I think I finally committed to this whole Trying To Improve A Lot At Magic thing when I bought my ticket to Grand Prix: Vancouver. I was originally going to skip that tournament because of school; missing classes was going to be awkward, I didn’t want to have to get ahead on class work, and it was more than I wanted to spend. After I won a PTQ, I realized that I had a decision to make: either commit to Magic, or don’t. Anyone truly serious about Magic would not miss a Grand Prix in their own continent if there was anything they could do to help it, so I went ahead and booked that ticket. Interestingly, a number of opportunities have opened up for me since buying that ticket, only one of which is a weekend trip to Michigan to do some brewing with the RIW crew before the Grand Prix. I don’t regret the decision to buy my ticket at all.

There’s something strange about a commitment mechanism that is very powerful. The old story about throwing your hat over an impassable wall to motivate yourself to climb is a tired cliché, but there’s enough truth in it for me that I like to keep it around. My very first large non-local Magic tournament was the 2002 Amateur Championships at Origins. I had practiced for a good month before the tournament and I had a list I liked, but I couldn’t find the Yavimaya Coasts I needed and I was missing a few sideboard cards. I finally broke down and bought everything I needed for the whopping sum of $25, more than I had ever spent at once on cards at the time, and I ended up placing third out of more than three hundred players*. That $25 may not sound like much of a commitment, but to sixteen year old Tom that was a big deal.

Ever since then, I have consistently done better at tournaments that I have put significant investments into.
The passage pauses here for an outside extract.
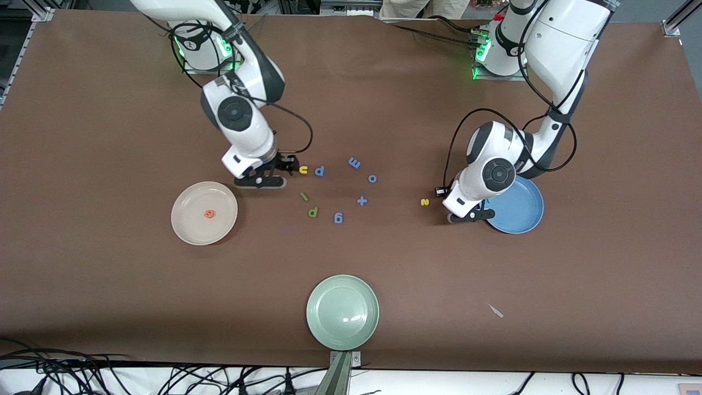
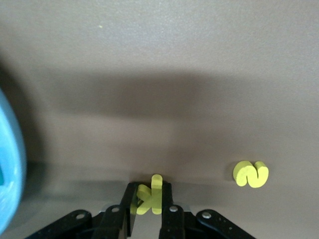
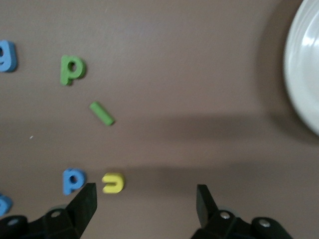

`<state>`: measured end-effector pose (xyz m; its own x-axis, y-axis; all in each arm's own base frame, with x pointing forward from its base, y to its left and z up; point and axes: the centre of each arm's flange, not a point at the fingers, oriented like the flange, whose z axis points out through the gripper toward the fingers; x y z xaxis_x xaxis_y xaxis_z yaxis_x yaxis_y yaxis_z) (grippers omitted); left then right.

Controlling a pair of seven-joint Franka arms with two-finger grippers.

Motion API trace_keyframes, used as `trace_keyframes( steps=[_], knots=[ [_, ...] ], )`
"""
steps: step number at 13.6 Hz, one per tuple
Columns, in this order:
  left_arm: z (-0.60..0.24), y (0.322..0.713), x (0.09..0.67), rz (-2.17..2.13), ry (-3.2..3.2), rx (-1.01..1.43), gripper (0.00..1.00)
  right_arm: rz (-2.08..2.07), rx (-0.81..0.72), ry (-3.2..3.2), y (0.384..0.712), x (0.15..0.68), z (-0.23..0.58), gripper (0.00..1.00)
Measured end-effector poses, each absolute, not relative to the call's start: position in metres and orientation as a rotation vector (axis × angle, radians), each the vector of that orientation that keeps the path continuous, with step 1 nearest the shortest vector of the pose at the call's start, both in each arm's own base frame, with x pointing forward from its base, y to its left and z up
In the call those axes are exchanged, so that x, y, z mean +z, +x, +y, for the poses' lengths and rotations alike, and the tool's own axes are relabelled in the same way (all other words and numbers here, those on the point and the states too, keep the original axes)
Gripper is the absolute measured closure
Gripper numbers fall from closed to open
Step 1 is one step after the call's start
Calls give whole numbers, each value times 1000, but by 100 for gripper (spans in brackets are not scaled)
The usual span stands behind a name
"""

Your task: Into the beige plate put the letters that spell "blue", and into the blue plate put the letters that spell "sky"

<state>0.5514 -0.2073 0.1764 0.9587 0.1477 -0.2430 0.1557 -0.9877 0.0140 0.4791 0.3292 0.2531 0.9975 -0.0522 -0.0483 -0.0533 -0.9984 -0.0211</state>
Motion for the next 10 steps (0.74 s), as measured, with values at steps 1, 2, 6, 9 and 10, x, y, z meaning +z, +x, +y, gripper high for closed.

Every road trip that has resulted in a PTQ win for me has involved an overnight stop at an intermediate location. I’ve only made the Top 8 of one PTQ out of fifteen or so that was held in my hometown, and that tournament only had 40 players in it and I lost in the quarterfinals. At Grand Prix: Columbus, held fifteen minutes from my apartment, I 2-3 dropped Day 1. I don’t mean to excuse any poor play and deck choices at all of these tournaments by blaming those failures on a lack of travel, but I do think there’s enough of a correlation here for it to be worth noting. This is something that I am working on. I suspect that this kind of thing doesn’t just hold for me, though; Steve Sadin flew to Brisbane for a Grand Prix on a whim last season, and he did quite well for himself there and eventually hit twenty Pro Points to gravy train. Steve didn’t seem to think that was a coincidence, so there’s another example.

If your results plateau, perhaps a commitment mechanism can help. Drop the cash on a set of Tarmogoyfs. Get in your car and drive six hours to the PTQ. Buy the ticket to Vancouver. Whatever it is, find some way to force a commitment by going above and beyond your normal standards and you might supercharge your improvement.

Of course, one also needs to be technically skilled at Magic for all of this stuff to matter in the least bit. Don’t forget that. That’s why I played eight hours of Counterbalance mirrors this weekend…

My next article will run on Wednesday of next week, not Monday, but it will talk about my future experiences at Grand Prix: Vancouver. My hat is currently located somewhere in Canada. I’m off to go find it.

Happy qualifying!

Tom LaPille

* I have absolutely no idea what my life would be like right now if this had not hooked me on tournament Magic.